Output all of the data exactly as it appears, but leave out any pictures it contains.

*** Begin section ***

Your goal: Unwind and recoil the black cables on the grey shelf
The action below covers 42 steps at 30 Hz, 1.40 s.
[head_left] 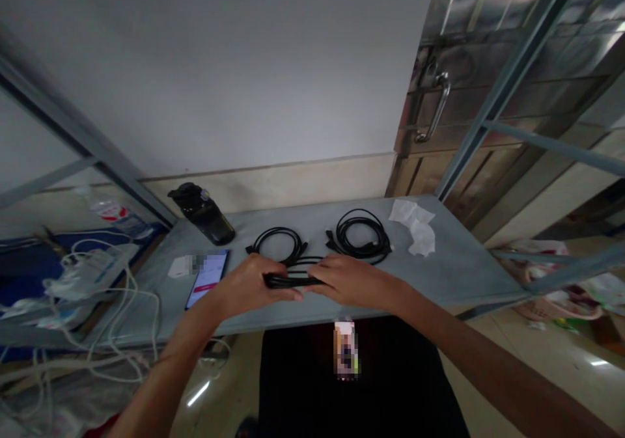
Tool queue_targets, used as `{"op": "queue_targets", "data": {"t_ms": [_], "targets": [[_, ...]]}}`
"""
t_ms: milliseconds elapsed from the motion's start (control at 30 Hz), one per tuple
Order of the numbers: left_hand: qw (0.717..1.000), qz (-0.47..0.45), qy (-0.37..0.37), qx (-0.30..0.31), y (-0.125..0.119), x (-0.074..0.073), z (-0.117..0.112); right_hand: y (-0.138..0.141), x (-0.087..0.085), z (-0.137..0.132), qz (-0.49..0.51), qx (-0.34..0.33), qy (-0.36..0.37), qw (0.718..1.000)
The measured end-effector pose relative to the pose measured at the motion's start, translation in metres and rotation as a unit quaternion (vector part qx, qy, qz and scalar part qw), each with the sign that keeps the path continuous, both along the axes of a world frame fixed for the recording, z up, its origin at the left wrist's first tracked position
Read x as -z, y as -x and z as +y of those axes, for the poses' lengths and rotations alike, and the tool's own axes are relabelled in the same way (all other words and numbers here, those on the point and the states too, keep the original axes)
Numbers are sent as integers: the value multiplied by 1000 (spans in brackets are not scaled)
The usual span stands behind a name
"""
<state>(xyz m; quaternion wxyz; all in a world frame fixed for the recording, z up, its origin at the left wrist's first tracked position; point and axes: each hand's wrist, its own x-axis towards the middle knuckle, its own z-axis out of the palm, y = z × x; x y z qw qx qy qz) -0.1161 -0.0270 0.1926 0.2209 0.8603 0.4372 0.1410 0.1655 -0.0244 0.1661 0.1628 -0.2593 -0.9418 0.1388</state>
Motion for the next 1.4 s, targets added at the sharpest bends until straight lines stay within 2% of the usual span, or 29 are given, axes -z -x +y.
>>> {"op": "queue_targets", "data": {"t_ms": [100, 167, 300, 433, 533, 600, 667, 767, 833, 900, 967, 1033, 1100, 1200, 1300, 1400], "targets": [[987, 113, -106, 40, 8, 7, 13, 10, 22, 35, -71, -37, -140, 987], [974, 153, -156, 64, 15, 21, 26, 18, 41, 58, -93, -32, -182, 978], [959, 180, -208, 63, 32, 61, 52, 37, 78, 87, -87, 10, -171, 981], [959, 168, -224, 49, 50, 103, 57, 44, 99, 79, -37, 45, -97, 994], [959, 160, -232, 29, 61, 127, 47, 19, 104, 58, 68, 95, -38, 992], [962, 146, -232, -3, 66, 139, 41, -18, 105, 46, 135, 171, -20, 976], [967, 114, -226, -41, 69, 147, 38, -69, 108, 39, 184, 286, -29, 940], [972, 74, -214, -63, 70, 154, 38, -156, 120, 39, 199, 464, -62, 861], [974, 62, -208, -58, 70, 157, 40, -206, 133, 42, 164, 565, -84, 805], [975, 50, -207, -59, 70, 159, 42, -240, 147, 45, 122, 629, -72, 765], [975, 37, -206, -70, 70, 158, 43, -260, 159, 49, 95, 665, -55, 739], [975, 24, -206, -84, 69, 156, 42, -270, 167, 52, 90, 671, -40, 735], [973, 16, -210, -95, 66, 152, 38, -275, 170, 54, 98, 659, -27, 745], [966, -1, -233, -115, 56, 142, 24, -278, 163, 48, 115, 650, -12, 751], [953, -43, -254, -157, 36, 135, -10, -270, 142, 24, 145, 656, 7, 741], [941, -117, -214, -236, 6, 139, -69, -241, 115, -25, 196, 658, 35, 727]]}}
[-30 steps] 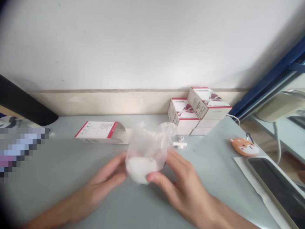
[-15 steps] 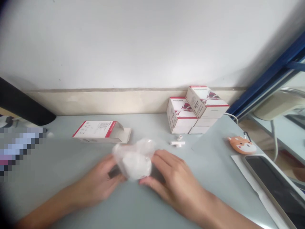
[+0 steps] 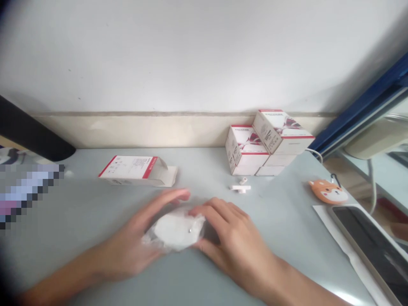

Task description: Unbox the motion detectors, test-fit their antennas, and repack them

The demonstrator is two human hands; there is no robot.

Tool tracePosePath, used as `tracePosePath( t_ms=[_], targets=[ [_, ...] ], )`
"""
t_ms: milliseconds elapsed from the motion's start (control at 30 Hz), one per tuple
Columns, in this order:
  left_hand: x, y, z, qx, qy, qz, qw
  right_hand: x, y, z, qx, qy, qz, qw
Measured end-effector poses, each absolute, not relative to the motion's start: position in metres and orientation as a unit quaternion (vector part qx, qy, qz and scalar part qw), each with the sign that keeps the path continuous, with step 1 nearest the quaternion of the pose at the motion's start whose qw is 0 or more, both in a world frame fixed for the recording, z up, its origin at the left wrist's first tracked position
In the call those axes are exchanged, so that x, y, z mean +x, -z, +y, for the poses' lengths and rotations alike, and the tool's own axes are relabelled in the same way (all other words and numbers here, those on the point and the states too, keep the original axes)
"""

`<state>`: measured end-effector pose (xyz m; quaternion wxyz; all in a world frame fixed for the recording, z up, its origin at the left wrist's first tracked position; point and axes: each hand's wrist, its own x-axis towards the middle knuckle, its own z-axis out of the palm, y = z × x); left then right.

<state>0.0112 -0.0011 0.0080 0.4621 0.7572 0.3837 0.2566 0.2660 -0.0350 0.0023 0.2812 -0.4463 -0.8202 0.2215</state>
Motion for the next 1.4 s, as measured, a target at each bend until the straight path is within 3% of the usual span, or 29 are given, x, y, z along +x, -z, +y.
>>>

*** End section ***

## ANSWER BELOW
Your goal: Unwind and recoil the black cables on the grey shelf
The action below covers 42 steps at 30 Hz, 1.40 s.
[head_left] 
Tool queue_targets, used as `{"op": "queue_targets", "data": {"t_ms": [_], "targets": [[_, ...]]}}`
"""
t_ms: milliseconds elapsed from the motion's start (control at 30 Hz), one per tuple
Order of the numbers: left_hand: qw (0.717..1.000), qz (-0.47..0.45), qy (-0.37..0.37), qx (-0.30..0.31), y (-0.125..0.119), x (-0.074..0.073), z (-0.117..0.112); right_hand: y (-0.138..0.141), x (-0.087..0.085), z (-0.137..0.132), qz (-0.49..0.51), qx (-0.34..0.33), qy (-0.36..0.37), qw (0.718..1.000)
The measured end-effector pose relative to the pose measured at the motion's start, translation in metres and rotation as a unit quaternion (vector part qx, qy, qz and scalar part qw), each with the sign that keeps the path continuous, both along the axes of a world frame fixed for the recording, z up, its origin at the left wrist's first tracked position
Read x as -z, y as -x and z as +y of those axes, for the poses' lengths and rotations alike, and the tool's own axes are relabelled in the same way (all other words and numbers here, those on the point and the states too, keep the original axes)
Numbers are sent as integers: the value multiplied by 1000 (spans in brackets are not scaled)
The usual span stands behind a name
"""
<state>(xyz m; quaternion wxyz; all in a world frame fixed for the recording, z up, its origin at the left wrist's first tracked position; point and axes: each hand's wrist, its own x-axis towards the middle knuckle, its own z-axis out of the palm, y = z × x; x y z qw qx qy qz) -0.1161 -0.0270 0.1926 0.2209 0.8603 0.4372 0.1410 0.1655 -0.0244 0.1661 0.1628 -0.2593 -0.9418 0.1388</state>
Motion for the next 1.4 s, targets added at the sharpest bends until straight lines stay within 2% of the usual span, or 29 are given, axes -z -x +y.
>>> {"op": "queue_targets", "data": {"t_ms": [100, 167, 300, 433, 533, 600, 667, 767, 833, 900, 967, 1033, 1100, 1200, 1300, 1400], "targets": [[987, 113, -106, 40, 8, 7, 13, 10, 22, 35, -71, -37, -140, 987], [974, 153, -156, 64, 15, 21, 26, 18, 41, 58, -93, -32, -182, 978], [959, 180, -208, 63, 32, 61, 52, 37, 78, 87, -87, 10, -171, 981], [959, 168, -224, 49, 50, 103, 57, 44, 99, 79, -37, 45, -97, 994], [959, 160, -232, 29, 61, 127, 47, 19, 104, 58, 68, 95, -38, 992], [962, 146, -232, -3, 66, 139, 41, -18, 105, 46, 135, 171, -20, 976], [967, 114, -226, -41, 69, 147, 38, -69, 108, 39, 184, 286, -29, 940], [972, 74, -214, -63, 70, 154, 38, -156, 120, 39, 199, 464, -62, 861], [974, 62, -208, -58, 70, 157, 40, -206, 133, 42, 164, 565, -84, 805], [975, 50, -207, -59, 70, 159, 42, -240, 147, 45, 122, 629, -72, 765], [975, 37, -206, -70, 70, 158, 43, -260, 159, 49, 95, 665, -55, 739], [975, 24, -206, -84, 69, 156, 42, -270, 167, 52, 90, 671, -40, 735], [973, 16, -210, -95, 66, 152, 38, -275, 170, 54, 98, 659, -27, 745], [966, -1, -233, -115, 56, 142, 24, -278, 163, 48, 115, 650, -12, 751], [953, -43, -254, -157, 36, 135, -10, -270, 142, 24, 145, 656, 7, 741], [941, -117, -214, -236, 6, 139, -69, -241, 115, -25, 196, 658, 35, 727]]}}
[-30 steps] 
[-15 steps] 
[+0 steps] 

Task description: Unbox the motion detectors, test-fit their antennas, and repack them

The demonstrator is two human hands; there is no robot.

Tool tracePosePath, used as `tracePosePath( t_ms=[_], targets=[ [_, ...] ], )`
"""
t_ms: milliseconds elapsed from the motion's start (control at 30 Hz), one per tuple
Columns, in this order:
  left_hand: x, y, z, qx, qy, qz, qw
  right_hand: x, y, z, qx, qy, qz, qw
Measured end-effector poses, each absolute, not relative to the motion's start: position in metres and orientation as a unit quaternion (vector part qx, qy, qz and scalar part qw), each with the sign that keeps the path continuous, with step 1 nearest the quaternion of the pose at the motion's start whose qw is 0 or more, both in a world frame fixed for the recording, z up, its origin at the left wrist's first tracked position
In the call those axes are exchanged, so that x, y, z mean +x, -z, +y, for the poses' lengths and rotations alike, and the tool's own axes are relabelled in the same way (all other words and numbers here, those on the point and the states too, keep the original axes)
"""

`<state>`: measured end-effector pose (xyz m; quaternion wxyz; all in a world frame fixed for the recording, z up, its origin at the left wrist's first tracked position; point and axes: each hand's wrist, its own x-axis towards the middle knuckle, its own z-axis out of the palm, y = z × x); left then right.

<state>0.0112 -0.0011 0.0080 0.4621 0.7572 0.3837 0.2566 0.2660 -0.0350 0.0023 0.2812 -0.4463 -0.8202 0.2215</state>
Motion for the next 1.4 s, as measured, a target at each bend until the straight path is within 3% of the usual span, or 29 are given, x, y, z along +x, -z, +y.
>>>

No additional answer is needed here.